Chip Design and Cloud Computing: a Perfect Storm
Session Details
Session Abstract
Chip design is at the core of consumer electronics: smart phones, tablets, computers, HDTV, networking, etc. It is a $300B market that has been following Moore’s Law for 40 years: double the transistors density every two years.
This exponential complexity growth is reaching the limit of conventional computing frameworks. A single logical simulation of a chip exceeds 20 CPU years. Physical verification, which checks that a chip meets strict manufacturability rules, is reaching 100 CPU years. Many of these simulations are needed throughout a chip design cycle.
Chip design depends on the EDA industry (Electronic Design Automation), which provides the software to design, test, manufacture, and verify VLSI circuits. EDA sells TBLs (Time Based Licenses), usually for durations of 1 to 3 years, at prices ranging from $5,000 to more than $300,000. Because of TBLs, it can be very expensive to exploit the parallelism of some tasks (e.g., simulation), since every node must acquire a license.

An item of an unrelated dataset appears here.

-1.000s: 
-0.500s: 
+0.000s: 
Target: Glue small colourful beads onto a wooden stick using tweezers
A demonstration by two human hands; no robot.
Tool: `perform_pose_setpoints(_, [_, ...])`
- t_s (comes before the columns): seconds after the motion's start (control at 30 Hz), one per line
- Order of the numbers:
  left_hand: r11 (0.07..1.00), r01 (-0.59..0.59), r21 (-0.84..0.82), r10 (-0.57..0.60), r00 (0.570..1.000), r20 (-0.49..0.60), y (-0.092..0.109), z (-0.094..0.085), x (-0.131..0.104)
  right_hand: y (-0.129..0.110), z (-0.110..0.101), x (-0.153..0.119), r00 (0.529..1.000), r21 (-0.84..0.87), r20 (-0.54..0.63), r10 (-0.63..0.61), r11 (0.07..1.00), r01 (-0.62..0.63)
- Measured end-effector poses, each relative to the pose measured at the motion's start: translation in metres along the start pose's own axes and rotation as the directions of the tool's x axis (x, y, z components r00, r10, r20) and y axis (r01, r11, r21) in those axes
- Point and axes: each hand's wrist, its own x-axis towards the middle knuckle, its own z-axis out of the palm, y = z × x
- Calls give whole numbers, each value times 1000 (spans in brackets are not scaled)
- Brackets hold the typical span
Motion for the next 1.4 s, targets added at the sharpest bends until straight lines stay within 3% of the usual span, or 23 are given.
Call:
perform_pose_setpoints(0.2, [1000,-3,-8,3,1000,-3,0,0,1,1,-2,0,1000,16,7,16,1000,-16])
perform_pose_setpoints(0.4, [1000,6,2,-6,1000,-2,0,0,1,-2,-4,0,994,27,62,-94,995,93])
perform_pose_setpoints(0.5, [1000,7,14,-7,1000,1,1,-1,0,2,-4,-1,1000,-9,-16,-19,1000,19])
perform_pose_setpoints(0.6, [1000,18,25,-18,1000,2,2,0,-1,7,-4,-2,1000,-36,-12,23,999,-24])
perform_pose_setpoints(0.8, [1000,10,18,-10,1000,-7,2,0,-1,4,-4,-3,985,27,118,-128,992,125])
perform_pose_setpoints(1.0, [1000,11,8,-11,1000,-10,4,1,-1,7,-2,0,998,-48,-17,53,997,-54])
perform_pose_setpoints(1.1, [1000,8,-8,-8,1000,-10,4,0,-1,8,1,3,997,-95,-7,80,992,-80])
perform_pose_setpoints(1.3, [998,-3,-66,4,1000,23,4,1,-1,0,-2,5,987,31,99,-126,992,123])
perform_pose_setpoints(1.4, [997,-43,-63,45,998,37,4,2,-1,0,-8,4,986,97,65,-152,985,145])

EDA also provides ready-to-use hardware functional blocks, called silicon IPs (Intellectual Properties), that are optimized for speed, area, or power consumption. As reflected by their name, silicon IPs must be protected from intruders looking for replicating their features. In general, chip makers are extremely sensitive to security, as innovative designs and features can make or break a company.
Last but not least, it is estimated that 30 to 40% of all EDA software use happens via pirated licenses.
Need for burst computing, rigid TBLs, extreme security needs for both vendors and customers, and a pervasive software piracy: we show how cloud computing is revolutionizing the chip design and EDA industries. We explain the move from computing farms and time-based software licenses, to elastic computing and per-pay-use business models. Although elastic computing is a benefit that nobody denies, the transition from TBL to pay-as-you-go poses complex problems in terms of software usage control and business models. Also the amount of data that needs to migrate in and out of the cloud can become a bottleneck. We show that a common cloud platform to deploy and use software for the lifetime of a project (usually several months) enables new benefits for the EDA vendors and their customers –monitoring, cost optimization, version control, flexible account, etc. We discuss the security aspects of the platform for both vendors and customers --software, IP, and design. We finally discuss the impact of this evolution on EDA software piracy. All these themes will be illustrated by real-life examples.